But few large water projects have been built since the birth of the modern environmental movement in the 1970s. Species protections for salmon and the three-inch smelt limit how much water can be pumped south through the Sacramento-San Joaquin River Delta, which receives runoff from rivers in the North and the Sierra mountains.
The amount of water surging into the Delta on Friday could have filled a reservoir the size of Yosemite’s Hetch Hetchy almost every 24 hours. Instead, nearly 95% of the Delta’s storm water this year has flushed into the Pacific Ocean. Such waste occurs whenever there’s a deluge and is why some reservoirs south of the Delta remain low despite the storms.
Former Gov. Jerry Brown wanted to build massive tunnels under the Delta that can export more water to farmers in the fertile Central Valley and cities in Southern California. But environmentalists oppose this idea as they do expanding water storage.
More reservoirs are desperately needed in the North to capture melting snowpack that would otherwise drain into the Pacific or overflow river banks. Reservoirs store runoff and help prevent flooding. Most reservoirs in the North are now above historical average levels so they may have to release water this spring to avoid overflowing.
State voters have approved eight water bonds since 2000 that authorize some $27 billion in funding for various water projects, but little of the money has gone to storage or flood control. That’s because politicians buy off green support for water bonds by promising to spend a large share of their proceeds on ecosystem restoration.
Only $2.7 billion of a $7.5 billion water bond that voters approved in 2014 was allocated for storage. None of the seven storage projects selected by the state for funding has begun construction. Blame in part a government permitting morass. Most aren’t expected to be completed until the end of this decade, assuming they aren’t marooned by lawsuits.
Voters support water bond measures because they think the money will be spent on drought preparation. But it never is. Liberals use droughts and floods to campaign for water bonds that end up funding pet environmental causes. Rinse and repeat. Mr. Newsom last week floated another bond measure for water projects and wildfire mitigation.

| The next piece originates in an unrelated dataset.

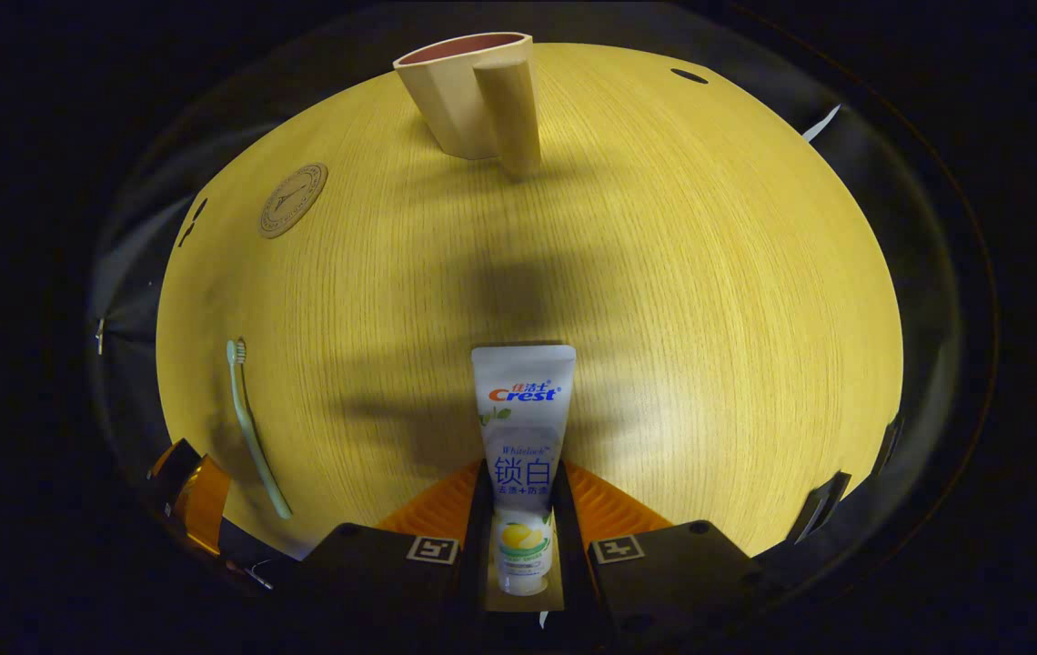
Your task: Put the toothbrush and toothpaste on the desktop into the cup, then pick up the cup and place it on the coaster on the desktop.
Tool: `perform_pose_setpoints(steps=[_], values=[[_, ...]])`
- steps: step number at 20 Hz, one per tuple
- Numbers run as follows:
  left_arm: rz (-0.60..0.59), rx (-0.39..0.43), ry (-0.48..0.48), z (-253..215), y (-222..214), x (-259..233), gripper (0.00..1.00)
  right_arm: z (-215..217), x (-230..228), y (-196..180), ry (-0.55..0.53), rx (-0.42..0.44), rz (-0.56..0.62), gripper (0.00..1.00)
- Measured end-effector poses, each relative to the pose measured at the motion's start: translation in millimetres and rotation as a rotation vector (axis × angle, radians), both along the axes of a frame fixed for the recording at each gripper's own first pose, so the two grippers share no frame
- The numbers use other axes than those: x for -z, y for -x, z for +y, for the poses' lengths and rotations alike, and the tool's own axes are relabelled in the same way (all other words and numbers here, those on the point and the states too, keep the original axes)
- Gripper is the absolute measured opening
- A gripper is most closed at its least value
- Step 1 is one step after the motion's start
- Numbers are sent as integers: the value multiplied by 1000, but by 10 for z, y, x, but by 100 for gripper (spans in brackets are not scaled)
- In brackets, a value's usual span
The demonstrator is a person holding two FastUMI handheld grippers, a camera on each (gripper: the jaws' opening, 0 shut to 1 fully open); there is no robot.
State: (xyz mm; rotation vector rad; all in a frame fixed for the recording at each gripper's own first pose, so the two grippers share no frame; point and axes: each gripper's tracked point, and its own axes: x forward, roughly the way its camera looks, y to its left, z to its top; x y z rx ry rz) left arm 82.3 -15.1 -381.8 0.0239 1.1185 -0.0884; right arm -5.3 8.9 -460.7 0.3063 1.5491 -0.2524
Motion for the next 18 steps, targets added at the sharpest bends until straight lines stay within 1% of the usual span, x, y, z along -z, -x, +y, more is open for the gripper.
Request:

If water projects are a political priority, why not finance them with general tax revenue as the state does climate programs like electric-vehicle subsidies? Perhaps because borrowing for water projects allows the government to spend more on other things. As a result, taxpayers wind up paying more for debt service.
Californians are also having to pay much more for water owing to restricted supply. Central Valley farmers and Southern Californians have been slammed by rising water rates. The Nasdaq Veles California Water Index, which tracks the spot price for water in the state, has more than quadrupled over the past three years.
Some local water districts have invested in desalination and wastewater reclamation, but these are expensive. The state is also paying farmers up to $2.5 million to leave fields fallow. About 531,000 acres were left unplanted last year. That’s one reason California’s Central Valley boasts five of the 10 metro areas with the highest unemployment rates in the country.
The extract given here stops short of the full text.